LPSK membuka diri seandainya ada pihak yang membutuhkan perlindungan

Jakarta (ANTARA News) - Lembaga Perlindungan Saksi dan Korban (LPSK) berpendapat potensi adanya intimidasi dan ancaman terhadap mereka yang mengetahui kasus dugaan korupsi pengadaan e-KTP senilai Rp5,9 triliun atau bahkan menjadi saksi dalam persidangan itu, cukup tinggi, karena melibatkan nama-nama besar politisi, pejabat dan mantan pejabat di negeri ini.

Ketua LPSK Abdul Haris Semendawai di Jakarta, Kamis, mempersilakan saksi atau pihak-pihak lain yang mengetahui kasus ini namun takut mengungkapkannya ke penegak hukum akibat intimidasi atau ancaman, untuk mengajukan perlindungan LPSK.

"Kita menilai potensi intimidasi dan ancaman dalam kasus KTP elektronik cukup tinggi. LPSK membuka diri seandainya ada pihak yang membutuhkan perlindungan," kata Abdul Haris.

Kasus korupsi, menurut Semendawai, adalah salah satu dari tujuh kasus prioritas yang ditangani LPSK sesuai amanat Undang-undang Perlindungan Saksi dan Korban.
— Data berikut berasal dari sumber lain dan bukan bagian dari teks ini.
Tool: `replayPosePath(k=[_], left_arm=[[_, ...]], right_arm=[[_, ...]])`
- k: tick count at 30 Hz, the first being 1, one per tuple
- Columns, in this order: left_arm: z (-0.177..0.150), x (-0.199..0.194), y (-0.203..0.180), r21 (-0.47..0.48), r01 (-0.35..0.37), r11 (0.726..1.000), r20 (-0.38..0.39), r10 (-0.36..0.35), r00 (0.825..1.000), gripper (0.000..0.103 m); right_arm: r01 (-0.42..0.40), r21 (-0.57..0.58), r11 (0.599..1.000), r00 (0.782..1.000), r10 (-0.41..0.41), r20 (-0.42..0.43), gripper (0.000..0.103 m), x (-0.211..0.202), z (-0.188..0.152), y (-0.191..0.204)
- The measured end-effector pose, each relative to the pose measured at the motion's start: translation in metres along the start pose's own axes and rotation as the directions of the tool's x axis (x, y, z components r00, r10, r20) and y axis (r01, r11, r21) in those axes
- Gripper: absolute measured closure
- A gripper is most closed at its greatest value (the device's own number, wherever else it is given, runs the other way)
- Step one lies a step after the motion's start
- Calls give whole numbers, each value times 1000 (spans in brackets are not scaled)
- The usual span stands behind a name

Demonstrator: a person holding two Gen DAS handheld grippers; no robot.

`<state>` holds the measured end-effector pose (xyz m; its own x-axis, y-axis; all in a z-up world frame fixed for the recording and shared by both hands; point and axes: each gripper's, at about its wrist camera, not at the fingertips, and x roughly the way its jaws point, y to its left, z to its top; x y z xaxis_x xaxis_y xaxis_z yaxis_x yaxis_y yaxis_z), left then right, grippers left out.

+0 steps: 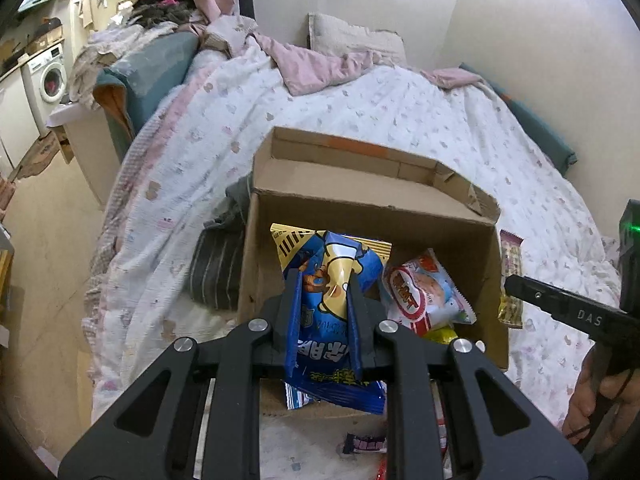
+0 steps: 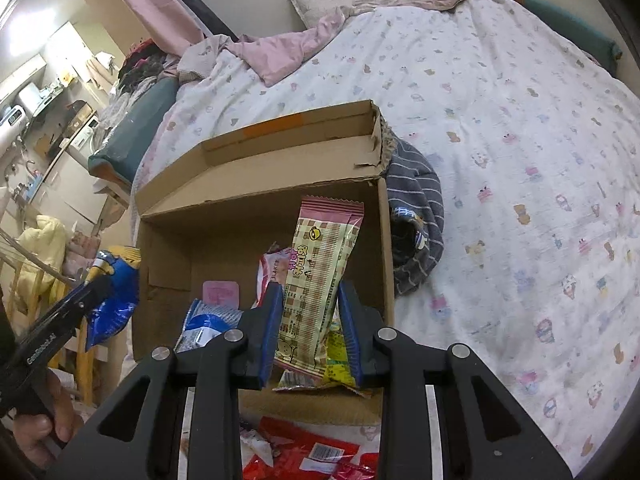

Kehadiran LPSK di antaranya untuk membantu mengungkap dan memberantas korupsi di Indonesia, dengan memastikan terpenuhinya hak-hak saksi, pelapor (whistleblower), saksi pelaku yang bekerjasama (justice collaborator), dan ahli.

Pada sidang awal yang digelar di Pengadilan Tindak Pidana Korupsi, Jakarta Pusat, jaksa penuntut umum (JPU) dalam kasus korupsi KTP elektronik baru mendudukkan dua orang terdakwa, yaitu mantan Direktur Pengelola Informasi Administrasi Kependudukan, Direktorat Jenderal Kependudukan dan Pencatatan Sipil Kemendagri Sugiharto, dan mantan Direktur Jenderal Kependudukan dan Pencatatan Sipil, Irman.

Namun, isyarat dari KPK, kasus ini berkembang dan ada pelaku lain selain kedua terdakwa yang disidangkan. Kedua terdakwa sudah mengajukan diri menjadi juctice collaborator dengan membantu penegak hukum memberikan keterangan seluas-luasnya.

"Kita apresiasi terdakwa yang bersedia membantu penegak hukum dengan memberikan keterangan untuk membongkar keterlibatan pihak lain," kata Abdul Haris Semendawai.